▼▼▼
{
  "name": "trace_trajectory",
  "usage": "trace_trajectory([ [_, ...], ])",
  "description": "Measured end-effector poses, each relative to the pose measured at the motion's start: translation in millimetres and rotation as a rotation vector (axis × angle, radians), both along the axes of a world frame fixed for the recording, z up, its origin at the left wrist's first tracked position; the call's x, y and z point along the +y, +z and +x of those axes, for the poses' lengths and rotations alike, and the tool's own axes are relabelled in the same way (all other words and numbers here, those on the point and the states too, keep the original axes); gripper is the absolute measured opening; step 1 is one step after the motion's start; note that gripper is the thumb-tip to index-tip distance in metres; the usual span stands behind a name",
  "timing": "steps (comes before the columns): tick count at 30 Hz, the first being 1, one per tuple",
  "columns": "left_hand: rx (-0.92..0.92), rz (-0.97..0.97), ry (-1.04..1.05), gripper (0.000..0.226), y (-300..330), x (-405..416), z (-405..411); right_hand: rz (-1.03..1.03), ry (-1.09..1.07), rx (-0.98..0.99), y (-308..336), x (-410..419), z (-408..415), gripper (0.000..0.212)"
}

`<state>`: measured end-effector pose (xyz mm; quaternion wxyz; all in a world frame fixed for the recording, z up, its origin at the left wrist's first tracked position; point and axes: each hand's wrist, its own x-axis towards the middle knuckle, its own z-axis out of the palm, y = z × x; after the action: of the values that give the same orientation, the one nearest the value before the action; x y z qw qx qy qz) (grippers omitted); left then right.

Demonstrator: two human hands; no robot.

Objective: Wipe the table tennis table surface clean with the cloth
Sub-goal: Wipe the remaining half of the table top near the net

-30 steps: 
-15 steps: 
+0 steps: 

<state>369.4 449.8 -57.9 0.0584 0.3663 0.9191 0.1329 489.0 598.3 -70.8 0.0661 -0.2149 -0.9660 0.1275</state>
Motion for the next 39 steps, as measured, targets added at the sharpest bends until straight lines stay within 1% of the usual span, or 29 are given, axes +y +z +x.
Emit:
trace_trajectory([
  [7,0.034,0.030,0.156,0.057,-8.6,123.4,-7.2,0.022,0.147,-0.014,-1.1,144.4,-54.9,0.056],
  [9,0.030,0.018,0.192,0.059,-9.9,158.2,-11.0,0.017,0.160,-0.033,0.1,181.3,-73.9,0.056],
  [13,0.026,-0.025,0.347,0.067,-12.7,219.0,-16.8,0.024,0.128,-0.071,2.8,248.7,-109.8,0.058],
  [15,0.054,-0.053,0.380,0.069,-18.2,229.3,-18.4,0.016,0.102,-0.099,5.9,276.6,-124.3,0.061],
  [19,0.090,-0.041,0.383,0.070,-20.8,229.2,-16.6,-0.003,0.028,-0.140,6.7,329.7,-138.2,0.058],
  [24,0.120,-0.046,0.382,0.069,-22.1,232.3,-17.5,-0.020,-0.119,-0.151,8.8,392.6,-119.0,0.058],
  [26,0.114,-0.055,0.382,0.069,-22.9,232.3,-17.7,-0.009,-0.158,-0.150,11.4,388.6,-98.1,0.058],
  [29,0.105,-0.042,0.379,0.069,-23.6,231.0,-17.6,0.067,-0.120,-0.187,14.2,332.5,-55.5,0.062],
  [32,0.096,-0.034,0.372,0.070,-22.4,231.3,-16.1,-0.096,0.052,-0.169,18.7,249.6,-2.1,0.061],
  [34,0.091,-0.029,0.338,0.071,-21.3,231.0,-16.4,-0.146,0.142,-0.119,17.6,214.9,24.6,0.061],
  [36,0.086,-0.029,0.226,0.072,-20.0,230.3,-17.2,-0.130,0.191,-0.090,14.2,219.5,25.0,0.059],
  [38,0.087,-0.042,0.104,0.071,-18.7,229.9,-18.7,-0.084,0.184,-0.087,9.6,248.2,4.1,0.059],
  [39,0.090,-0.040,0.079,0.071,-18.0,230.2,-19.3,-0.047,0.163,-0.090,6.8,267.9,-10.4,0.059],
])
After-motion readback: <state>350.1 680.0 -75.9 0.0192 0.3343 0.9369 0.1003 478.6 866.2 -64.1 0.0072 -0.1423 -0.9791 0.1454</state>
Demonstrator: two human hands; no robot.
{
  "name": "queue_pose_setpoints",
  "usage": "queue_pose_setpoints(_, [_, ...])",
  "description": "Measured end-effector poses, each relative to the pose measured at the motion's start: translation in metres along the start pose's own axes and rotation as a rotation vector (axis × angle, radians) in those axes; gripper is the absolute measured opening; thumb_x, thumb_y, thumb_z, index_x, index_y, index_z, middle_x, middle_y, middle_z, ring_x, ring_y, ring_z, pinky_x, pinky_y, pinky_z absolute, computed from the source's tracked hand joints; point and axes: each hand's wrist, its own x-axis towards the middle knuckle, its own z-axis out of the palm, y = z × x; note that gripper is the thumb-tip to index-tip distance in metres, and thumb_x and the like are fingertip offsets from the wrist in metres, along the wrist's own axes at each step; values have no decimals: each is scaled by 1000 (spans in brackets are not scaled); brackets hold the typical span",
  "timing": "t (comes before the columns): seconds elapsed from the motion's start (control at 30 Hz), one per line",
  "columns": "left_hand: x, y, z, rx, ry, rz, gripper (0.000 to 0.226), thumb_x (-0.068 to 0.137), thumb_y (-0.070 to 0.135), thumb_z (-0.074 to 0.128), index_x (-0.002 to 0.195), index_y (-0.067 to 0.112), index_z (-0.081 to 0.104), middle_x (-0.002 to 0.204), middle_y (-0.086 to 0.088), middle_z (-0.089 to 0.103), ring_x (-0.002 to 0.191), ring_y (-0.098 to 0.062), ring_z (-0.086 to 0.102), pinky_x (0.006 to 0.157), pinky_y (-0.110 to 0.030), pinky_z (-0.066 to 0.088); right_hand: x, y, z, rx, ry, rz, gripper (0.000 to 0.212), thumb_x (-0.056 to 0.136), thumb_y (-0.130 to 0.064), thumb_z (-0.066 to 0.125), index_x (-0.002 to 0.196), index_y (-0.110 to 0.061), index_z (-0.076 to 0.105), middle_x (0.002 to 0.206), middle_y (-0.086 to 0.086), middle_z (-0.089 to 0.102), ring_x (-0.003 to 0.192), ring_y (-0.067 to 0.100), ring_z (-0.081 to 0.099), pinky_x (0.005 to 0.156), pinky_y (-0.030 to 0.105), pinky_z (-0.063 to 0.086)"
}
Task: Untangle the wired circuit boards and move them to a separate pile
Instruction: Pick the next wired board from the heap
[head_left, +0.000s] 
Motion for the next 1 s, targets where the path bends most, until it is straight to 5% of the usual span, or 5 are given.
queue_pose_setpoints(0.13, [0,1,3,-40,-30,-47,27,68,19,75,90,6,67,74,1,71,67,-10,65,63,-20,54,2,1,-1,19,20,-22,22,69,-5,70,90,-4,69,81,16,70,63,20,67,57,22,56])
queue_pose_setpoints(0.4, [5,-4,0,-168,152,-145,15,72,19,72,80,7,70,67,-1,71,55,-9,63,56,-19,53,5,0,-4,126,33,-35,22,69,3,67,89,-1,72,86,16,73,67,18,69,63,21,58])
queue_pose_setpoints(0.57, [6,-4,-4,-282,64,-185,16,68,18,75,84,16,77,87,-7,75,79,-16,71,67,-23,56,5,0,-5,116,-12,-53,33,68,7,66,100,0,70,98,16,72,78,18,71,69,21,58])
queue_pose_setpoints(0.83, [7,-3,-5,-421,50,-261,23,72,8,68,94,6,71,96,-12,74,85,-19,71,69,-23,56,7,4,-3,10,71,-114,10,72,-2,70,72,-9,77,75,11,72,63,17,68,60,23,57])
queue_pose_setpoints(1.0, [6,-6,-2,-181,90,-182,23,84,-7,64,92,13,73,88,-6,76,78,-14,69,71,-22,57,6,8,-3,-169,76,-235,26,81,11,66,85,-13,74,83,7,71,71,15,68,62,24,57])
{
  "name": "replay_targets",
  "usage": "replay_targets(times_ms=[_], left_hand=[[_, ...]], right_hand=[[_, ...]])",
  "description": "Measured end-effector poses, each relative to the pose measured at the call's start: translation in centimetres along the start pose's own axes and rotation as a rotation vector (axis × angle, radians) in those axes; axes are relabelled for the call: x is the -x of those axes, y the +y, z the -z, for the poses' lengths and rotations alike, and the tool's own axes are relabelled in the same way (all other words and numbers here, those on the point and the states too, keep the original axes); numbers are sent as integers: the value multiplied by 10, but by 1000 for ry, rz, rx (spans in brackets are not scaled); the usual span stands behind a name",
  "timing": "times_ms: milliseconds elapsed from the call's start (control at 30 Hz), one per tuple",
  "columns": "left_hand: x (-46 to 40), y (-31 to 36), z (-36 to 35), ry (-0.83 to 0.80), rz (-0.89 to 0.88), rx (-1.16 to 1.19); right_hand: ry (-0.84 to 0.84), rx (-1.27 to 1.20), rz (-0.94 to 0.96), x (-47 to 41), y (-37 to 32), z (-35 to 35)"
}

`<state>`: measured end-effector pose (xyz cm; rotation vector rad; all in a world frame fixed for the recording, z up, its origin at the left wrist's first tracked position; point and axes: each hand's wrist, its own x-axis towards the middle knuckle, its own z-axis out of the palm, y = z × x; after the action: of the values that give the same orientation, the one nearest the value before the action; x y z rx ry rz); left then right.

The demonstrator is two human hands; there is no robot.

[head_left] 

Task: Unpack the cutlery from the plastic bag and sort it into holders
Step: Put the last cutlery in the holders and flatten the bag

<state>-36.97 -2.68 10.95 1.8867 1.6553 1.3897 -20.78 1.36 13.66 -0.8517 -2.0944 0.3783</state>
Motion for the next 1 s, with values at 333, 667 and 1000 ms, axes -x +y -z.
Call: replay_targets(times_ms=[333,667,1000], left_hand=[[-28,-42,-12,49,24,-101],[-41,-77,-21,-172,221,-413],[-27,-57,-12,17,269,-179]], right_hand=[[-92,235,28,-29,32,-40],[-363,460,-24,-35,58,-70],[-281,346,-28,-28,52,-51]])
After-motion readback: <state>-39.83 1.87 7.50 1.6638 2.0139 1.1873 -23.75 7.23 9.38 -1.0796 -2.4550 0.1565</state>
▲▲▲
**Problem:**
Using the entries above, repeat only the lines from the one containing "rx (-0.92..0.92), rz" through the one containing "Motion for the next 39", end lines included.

**Output for this task:**
  "columns": "left_hand: rx (-0.92..0.92), rz (-0.97..0.97), ry (-1.04..1.05), gripper (0.000..0.226), y (-300..330), x (-405..416), z (-405..411); right_hand: rz (-1.03..1.03), ry (-1.09..1.07), rx (-0.98..0.99), y (-308..336), x (-410..419), z (-408..415), gripper (0.000..0.212)"
}

`<state>`: measured end-effector pose (xyz mm; quaternion wxyz; all in a world frame fixed for the recording, z up, its origin at the left wrist's first tracked position; point and axes: each hand's wrist, its own x-axis towards the middle knuckle, its own z-axis out of the palm, y = z × x; after the action: of the values that give the same orientation, the one nearest the value before the action; x y z qw qx qy qz) (grippers omitted); left then right.

Demonstrator: two human hands; no robot.

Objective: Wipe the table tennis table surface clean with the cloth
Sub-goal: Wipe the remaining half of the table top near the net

-30 steps: 
-15 steps: 
+0 steps: 

<state>369.4 449.8 -57.9 0.0584 0.3663 0.9191 0.1329 489.0 598.3 -70.8 0.0661 -0.2149 -0.9660 0.1275</state>
Motion for the next 39 steps, as measured, targets added at the sharpest bends until straight lines stay within 1% of the usual span, or 29 are given, axes +y +z +x.

The response to this exercise is done.